▶ [Directions] In the records below, begin at the line that has "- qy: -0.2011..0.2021" and stop after the line that has "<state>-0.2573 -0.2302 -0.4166"; quote those lines verbatim and nothing more.

▶ [Exercise data]
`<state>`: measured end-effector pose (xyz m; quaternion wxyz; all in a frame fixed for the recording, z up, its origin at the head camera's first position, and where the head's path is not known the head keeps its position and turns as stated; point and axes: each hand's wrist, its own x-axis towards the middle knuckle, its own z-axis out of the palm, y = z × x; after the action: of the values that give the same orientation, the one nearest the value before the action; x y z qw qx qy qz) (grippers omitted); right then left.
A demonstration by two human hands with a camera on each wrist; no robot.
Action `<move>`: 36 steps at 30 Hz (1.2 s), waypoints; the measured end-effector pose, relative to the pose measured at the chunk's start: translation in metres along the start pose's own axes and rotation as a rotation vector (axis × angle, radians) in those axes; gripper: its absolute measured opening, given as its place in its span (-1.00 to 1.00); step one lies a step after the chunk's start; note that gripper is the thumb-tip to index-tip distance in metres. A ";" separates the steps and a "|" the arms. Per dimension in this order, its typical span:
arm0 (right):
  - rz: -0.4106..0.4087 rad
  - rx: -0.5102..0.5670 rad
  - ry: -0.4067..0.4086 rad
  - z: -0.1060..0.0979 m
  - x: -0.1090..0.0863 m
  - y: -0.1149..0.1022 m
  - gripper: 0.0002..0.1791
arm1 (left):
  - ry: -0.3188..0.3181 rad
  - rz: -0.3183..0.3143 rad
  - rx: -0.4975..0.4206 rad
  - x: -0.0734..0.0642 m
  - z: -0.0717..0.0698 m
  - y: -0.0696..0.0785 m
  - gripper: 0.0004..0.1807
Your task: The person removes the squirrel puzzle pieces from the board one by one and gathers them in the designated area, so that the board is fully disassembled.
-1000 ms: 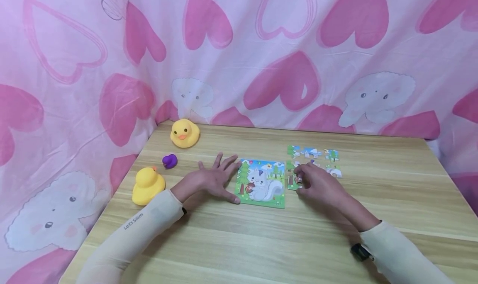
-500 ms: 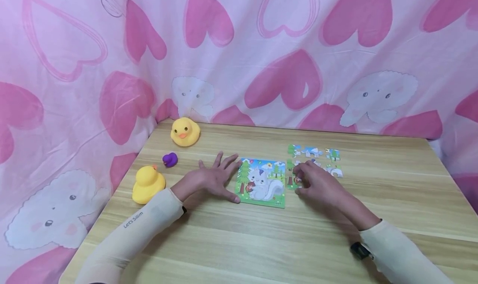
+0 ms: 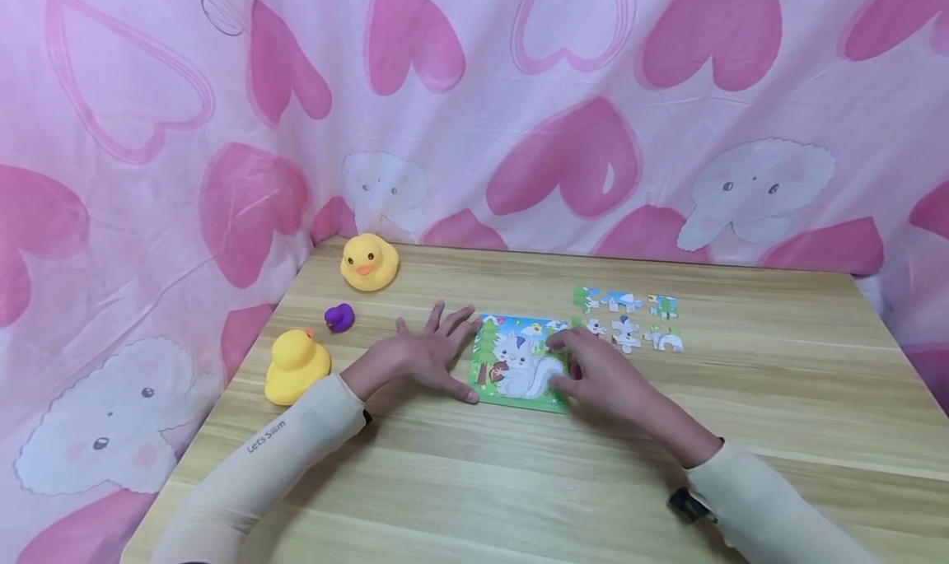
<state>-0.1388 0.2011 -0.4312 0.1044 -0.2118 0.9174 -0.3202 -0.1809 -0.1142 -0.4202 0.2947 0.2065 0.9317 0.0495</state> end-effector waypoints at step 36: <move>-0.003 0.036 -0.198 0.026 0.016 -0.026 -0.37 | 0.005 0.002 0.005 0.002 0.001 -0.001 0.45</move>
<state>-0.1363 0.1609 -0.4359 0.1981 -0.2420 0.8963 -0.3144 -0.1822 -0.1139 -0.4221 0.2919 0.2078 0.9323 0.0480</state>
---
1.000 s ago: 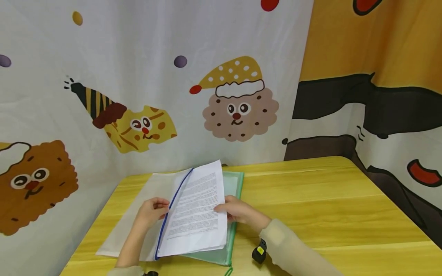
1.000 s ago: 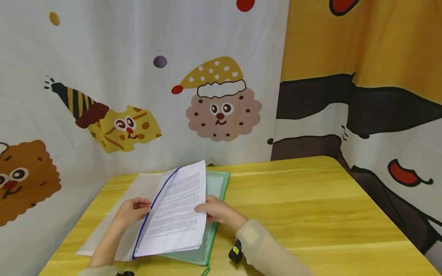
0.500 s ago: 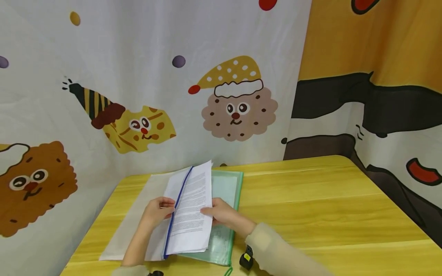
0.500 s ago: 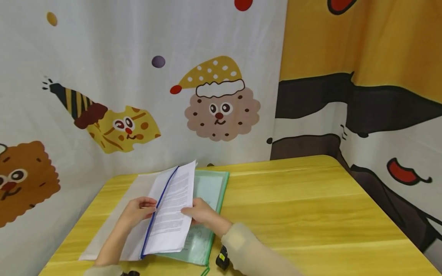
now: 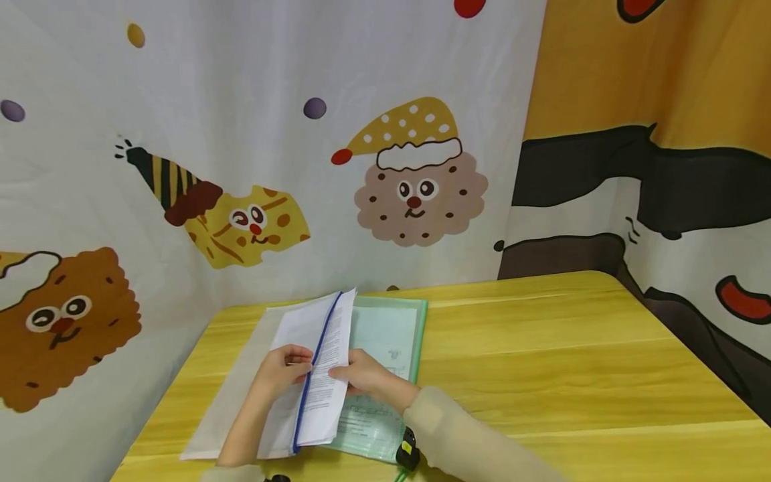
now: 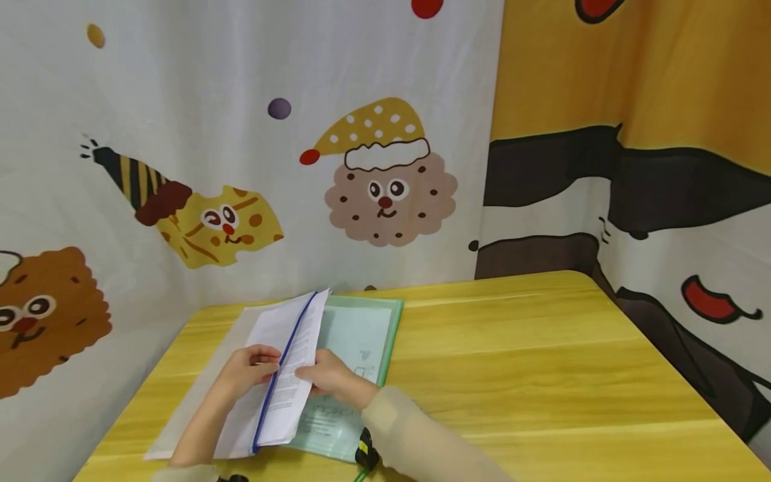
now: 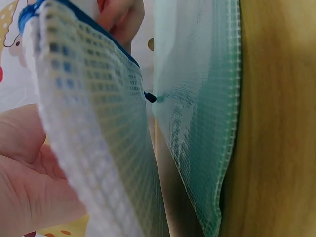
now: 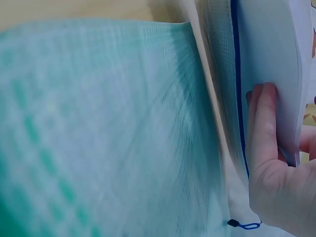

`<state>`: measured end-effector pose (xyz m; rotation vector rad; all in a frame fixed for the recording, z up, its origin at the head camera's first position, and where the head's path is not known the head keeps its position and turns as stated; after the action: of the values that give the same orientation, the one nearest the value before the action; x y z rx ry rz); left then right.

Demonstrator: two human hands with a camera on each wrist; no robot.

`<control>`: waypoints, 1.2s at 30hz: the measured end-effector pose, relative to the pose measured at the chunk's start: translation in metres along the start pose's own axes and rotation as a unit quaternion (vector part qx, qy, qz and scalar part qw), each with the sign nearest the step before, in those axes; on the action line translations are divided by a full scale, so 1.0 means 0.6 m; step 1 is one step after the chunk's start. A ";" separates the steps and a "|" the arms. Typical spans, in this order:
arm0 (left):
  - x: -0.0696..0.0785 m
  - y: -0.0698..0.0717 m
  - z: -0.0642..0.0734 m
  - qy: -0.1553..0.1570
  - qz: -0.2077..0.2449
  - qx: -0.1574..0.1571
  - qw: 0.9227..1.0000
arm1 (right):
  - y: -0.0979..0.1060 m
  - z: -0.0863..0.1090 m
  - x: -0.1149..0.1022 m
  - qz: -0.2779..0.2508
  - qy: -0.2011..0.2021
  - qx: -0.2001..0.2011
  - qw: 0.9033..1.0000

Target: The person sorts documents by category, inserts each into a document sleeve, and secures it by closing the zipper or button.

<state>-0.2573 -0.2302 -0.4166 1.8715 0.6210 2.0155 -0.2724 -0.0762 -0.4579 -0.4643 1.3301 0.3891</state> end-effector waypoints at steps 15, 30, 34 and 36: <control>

▶ [Answer area]
  - qy: -0.2011..0.2021
  - qx: -0.2001..0.2011
  - qw: 0.9033..1.0000

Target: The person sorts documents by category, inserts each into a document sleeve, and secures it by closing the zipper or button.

<state>-0.2573 -0.2302 -0.4166 1.8715 0.6210 2.0155 -0.2724 -0.0762 -0.4579 -0.4643 1.3301 0.3891</state> end-effector waypoints at steps 15, 30, 34 and 36: <control>

Nothing further is required of this output.